James's Ramblings

Systems design

Created: January 05, 2025

Factors to consider when designing a system

When eliciting requirements for or designing a system, you should consider the following factors:

  • Features:

    • Functional requirements: What the system should do.

    • Non-functional requirements: How the system should do it.

  • Scalability:

    • You may wish to consider all the different factors the application may need to scale by.

    • Align the scalability strategy with the business requirements.

  • Performance:

    • You may wish to consider the performance requirements of the application under different conditions.

    • Latency: Response time requirements.

    • Throughput: Number of transactions/requests/data per second.

    • Resource utilization: Usage of CPU, memory, disk I/O, and network I/O.

  • Availability:

    • Uptime requirements.
  • Durability:

    • Data loss tolerance.
  • Reliability and resiliency:

    • How frequently can the system fail? (Reliability)
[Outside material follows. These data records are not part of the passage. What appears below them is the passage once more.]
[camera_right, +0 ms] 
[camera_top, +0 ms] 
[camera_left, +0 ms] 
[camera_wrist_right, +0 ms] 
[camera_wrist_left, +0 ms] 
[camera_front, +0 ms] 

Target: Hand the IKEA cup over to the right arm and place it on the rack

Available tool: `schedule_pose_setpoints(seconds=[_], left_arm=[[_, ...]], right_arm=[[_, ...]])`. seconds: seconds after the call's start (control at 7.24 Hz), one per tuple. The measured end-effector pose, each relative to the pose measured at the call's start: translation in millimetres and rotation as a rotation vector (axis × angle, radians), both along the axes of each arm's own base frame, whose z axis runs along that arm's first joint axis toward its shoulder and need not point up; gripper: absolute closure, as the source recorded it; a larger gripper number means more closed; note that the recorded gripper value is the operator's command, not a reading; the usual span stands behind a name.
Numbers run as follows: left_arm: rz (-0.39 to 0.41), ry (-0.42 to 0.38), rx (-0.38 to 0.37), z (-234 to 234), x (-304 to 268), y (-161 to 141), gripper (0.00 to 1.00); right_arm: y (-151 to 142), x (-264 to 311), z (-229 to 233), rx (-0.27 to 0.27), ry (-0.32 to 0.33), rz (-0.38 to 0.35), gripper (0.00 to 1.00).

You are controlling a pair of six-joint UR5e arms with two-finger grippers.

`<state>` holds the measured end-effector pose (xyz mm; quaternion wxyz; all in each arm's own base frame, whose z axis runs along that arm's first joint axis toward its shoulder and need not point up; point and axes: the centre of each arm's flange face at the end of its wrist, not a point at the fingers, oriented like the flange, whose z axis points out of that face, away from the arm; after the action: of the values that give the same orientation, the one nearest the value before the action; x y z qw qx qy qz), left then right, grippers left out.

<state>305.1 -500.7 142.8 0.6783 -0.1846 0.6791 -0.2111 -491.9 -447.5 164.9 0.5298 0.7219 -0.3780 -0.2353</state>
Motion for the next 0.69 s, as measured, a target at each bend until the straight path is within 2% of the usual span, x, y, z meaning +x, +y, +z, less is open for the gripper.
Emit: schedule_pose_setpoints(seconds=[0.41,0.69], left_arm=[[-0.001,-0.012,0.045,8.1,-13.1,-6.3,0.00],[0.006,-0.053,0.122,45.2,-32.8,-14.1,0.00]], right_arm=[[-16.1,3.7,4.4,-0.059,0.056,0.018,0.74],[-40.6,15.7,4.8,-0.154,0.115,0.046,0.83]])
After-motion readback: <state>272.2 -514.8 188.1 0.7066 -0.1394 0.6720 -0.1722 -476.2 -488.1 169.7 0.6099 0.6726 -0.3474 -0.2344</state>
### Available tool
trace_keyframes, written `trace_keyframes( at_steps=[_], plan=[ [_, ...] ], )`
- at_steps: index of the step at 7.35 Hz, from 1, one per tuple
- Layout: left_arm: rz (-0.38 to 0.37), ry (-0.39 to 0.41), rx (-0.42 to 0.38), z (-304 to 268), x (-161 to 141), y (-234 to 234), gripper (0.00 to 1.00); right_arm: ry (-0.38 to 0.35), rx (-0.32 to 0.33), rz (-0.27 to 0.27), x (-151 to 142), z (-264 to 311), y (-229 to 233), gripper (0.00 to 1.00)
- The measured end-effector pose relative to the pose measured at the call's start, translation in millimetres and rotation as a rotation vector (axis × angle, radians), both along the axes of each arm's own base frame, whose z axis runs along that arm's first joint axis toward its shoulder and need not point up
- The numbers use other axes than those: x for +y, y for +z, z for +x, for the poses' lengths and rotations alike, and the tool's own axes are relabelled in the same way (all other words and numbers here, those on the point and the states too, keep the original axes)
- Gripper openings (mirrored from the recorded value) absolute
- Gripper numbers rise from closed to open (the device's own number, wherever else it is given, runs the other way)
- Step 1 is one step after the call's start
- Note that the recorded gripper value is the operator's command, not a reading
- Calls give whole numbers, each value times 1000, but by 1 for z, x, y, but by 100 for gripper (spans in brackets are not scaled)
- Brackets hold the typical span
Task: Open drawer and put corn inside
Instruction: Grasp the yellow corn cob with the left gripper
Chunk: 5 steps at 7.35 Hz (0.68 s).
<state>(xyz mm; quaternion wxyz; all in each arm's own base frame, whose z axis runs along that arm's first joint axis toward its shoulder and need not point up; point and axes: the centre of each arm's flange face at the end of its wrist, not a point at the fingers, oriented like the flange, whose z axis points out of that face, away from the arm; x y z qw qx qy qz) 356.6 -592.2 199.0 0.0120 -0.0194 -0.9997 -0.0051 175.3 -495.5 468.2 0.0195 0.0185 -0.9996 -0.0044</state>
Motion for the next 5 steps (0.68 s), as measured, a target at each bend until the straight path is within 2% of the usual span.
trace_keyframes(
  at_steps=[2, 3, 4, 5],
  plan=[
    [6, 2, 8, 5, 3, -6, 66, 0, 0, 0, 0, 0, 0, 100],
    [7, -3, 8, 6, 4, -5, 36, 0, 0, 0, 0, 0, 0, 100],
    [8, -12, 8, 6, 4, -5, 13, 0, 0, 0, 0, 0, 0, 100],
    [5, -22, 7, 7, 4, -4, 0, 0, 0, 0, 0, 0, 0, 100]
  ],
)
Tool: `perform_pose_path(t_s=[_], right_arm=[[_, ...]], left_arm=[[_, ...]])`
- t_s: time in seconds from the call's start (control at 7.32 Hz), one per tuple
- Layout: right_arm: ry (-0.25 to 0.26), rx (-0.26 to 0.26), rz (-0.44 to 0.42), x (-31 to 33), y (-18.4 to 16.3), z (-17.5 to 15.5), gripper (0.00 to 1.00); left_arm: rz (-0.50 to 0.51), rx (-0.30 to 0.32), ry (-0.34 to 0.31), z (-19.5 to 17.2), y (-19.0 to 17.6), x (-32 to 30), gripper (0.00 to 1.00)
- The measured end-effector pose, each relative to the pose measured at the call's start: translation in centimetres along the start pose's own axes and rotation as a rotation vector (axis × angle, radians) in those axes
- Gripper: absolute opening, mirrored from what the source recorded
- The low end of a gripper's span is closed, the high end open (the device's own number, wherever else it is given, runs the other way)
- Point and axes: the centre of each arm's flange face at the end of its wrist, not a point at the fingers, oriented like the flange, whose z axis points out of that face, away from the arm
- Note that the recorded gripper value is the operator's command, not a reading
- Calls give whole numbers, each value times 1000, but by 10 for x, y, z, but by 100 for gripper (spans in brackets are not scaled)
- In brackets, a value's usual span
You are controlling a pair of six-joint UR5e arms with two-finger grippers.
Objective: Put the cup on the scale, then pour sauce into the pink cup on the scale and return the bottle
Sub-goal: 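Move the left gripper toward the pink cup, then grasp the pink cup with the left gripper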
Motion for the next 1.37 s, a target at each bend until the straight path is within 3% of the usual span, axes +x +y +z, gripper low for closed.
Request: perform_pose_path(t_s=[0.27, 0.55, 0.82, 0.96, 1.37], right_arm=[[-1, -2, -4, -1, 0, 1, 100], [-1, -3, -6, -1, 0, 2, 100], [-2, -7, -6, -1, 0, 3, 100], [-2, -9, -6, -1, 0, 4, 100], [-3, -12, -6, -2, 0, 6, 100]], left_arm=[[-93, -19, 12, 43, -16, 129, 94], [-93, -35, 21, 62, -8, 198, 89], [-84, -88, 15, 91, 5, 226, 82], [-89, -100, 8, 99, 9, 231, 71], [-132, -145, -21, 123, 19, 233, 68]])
    • How quickly does the system need to recover from failures? (Resiliency)

    • Fault tolerance.

    • Redundancy.

    • Interference from malevolent third-parties.

    • Disaster recovery:

      • Recovery Time Objective (RTO): The maximum amount of time that a service can be down before it starts to impact the business.

      • Recovery Point Objective (RPO): The maximum amount of data that can be lost before it starts to impact the business.

  • Security:

    • Risk tolerance.

    • CIA triad: Confidentiality, Integrity, and Availability.

  • Compliance:

    • Legal and regulatory requirements.
  • Automation:

    • To what extent can the system be automated?

    • Manual intervention requirements.

  • Cost:

    • Capital expenses (CapEx): Upfront costs.

    • Operational expenses (OpEx): Ongoing costs.

    • Total Cost of Ownership (TCO): Sum of CapEx and OpEx.

    • Licensing.

    • Hosting, software, and hardware.

    • Maintenance.

    • Development.

  • Simplicity:

    • What level of tolerance does the client have for complexity?
  • Operability:

    • How easy should it be to run the system?
  • Lifecycle:

    • How long will the system be in use?

    • How often will the system be updated?

  • Maintainability:

    • Ability of stakeholders to maintain the system.
  • Evovability:

    • How much will the system need to change over time?
  • Database:

    • Data model: Choose a database that fits your data model (e.g. relational, document, key-value, etc).

    • Consistency: Decide between strong consistency and eventual consistency. Eventual consistency is a vague term and you should be more specific about the consistency model you need.

    • Storage engine: Consider the storage engine used by the database.

    • Indexing: Consider the indexing options provided by the database.

    • Each of the top-level requirements should also be considered in the context of the database.

  • Migration:

    • Will migration be necessary in the future?

    • Vendor lock-in: Consider the risk of being locked into a specific vendor.

  • Third-party software, hardware, and services:

    • Ecosystem: Look at the tools, libraries, and community support available.

    • Limitations: Be aware of any limitations or constraints.

    • Support: Consider the level of support provided by the database vendor.

    • Documentation: Evaluate the quality of the documentation.

    • Monitoring and observability: Evaluate the monitoring and management tools provided by the database.

Software architecture

Patterns

Microservice architecture: A design pattern that structures an application as a collection of loosely coupled services. Also called a service-oriented architecture (SOA).

REST: Representational State Transfer. An architectural style for designing networked applications. See here.

Scaling

Vertical scaling

Also called scaling up or shared-memory architecture.

Increase the number of CPU and memory resources on a single node.

  • Simple but costs do not scale linearly.
  • Not very fault-tolerant.
  • Specialized hardware may be required.

Horizontal scaling

Also called scaling out or shared-nothing architecture.

Distribute the load across multiple nodes.

  • More fault-tolerant.
  • Costs scale linearly.
  • More complex to implement.
  • May lower latency for geographically distributed users.

Actor model and distributed actor frameworks

The actor model is a model for concurrency in a single process. Rather than dealing directly with threads (and the associated problems of race conditions, locking, and deadlock), logic is encapsulated in actors.

Each actor typically represents one client or entity, it may have some local state (which is not shared with any other actor), and it can communicates with other actors by sending and receiving asychronous messages. Each actor can be scheduled independently by the framework.

Distributed actor frameworks extend the actor model across multiple nodes.

Considerations

  • Forward and backward compatibility.